In the cases where there was inhibition, the process was continued by taking a sample from the inhibition halo, inoculating it in MRS agar with no antimicrobials, and incubating it at 30 °C for 48 h. Afterwards, evidence or lack of evidence was observed for the growth of L. mesenteroides in the samples, thus determining whether the extract concentrations were bactericidal or inhibitory. When there was no growth, the antimicrobial was considered to be of bactericidal nature. If there was growth, the antimicrobial was considered to be of an inhibitory nature.

Statistical Analysis

The essential oils with bactericidal nature were subjected to analysis of variance (ANOVA) with a degree of significance lower than 1% and type 1 error, after verifying the hypothesis for this model by analyzing its residues. In a first test, the average inhibition zone for each essential oil was compared with the reference antibiotic (0.025% w/w gatifloxacin) by means of Dunnett's test. In this test, the research hypothesis was that the inhibition zone for the test compound was different from the one for the reference antibiotic, against the hypothesis of absence of differences (null hypothesis), which states that there is no significant difference between the inhibition zone for the test compound and the reference antibiotic. In a second test, multiple comparison tests were carried out using Tukey's method in order to identify differences between the essential oils using the same hypothesis as in the previous test. Both tests were carried out using the statistical computing software called 'RStudio', available on line (RStudio, 2018).

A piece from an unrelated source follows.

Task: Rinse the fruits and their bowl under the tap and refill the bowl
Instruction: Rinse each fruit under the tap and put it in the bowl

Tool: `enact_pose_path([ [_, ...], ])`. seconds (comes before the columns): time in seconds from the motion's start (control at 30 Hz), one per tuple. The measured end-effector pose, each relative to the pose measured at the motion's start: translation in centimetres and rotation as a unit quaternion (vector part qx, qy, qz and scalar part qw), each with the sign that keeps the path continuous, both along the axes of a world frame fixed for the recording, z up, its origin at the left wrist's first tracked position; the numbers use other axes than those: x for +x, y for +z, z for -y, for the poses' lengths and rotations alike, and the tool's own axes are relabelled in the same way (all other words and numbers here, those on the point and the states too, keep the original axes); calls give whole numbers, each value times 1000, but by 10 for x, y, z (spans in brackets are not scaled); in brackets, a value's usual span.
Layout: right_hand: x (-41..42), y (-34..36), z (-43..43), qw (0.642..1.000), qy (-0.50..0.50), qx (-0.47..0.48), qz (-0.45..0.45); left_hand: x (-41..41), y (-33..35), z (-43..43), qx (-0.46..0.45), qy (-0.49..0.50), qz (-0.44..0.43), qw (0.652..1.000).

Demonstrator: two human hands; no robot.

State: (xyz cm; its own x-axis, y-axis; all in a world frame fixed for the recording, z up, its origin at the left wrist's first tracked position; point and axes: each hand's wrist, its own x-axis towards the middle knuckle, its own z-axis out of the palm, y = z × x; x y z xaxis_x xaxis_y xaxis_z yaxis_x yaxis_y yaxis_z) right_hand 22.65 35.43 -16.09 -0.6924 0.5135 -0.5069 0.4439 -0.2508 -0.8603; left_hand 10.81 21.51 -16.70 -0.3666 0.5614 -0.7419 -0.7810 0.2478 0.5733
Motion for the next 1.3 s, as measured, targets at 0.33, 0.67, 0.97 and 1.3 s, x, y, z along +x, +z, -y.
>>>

Identification of the bacteria

The biochemical typification tests indicate that the bacteria under study corresponds to Gram positive, catalase negative, facultative anaerobic, heterofermentative cocci, glucose type 4, forming pairs and chains; producing ethanol, carbon dioxide, dextran, and lactate, with negative reaction to growth at 45 °C, of negative dissimilation to arginine, not mobile and non-spore forming. The selective medium used to cultivate the bacteria was MRS, with an optimum growth at 30 °C for a 24-48 h period. Besides, growth was observed in a Ma-yeux medium (Mulet et al., 2010) and in a nutrient medium. The growth was positive in MRS broth with 3% w/w NaCl and negative with 10% w/w NaCl.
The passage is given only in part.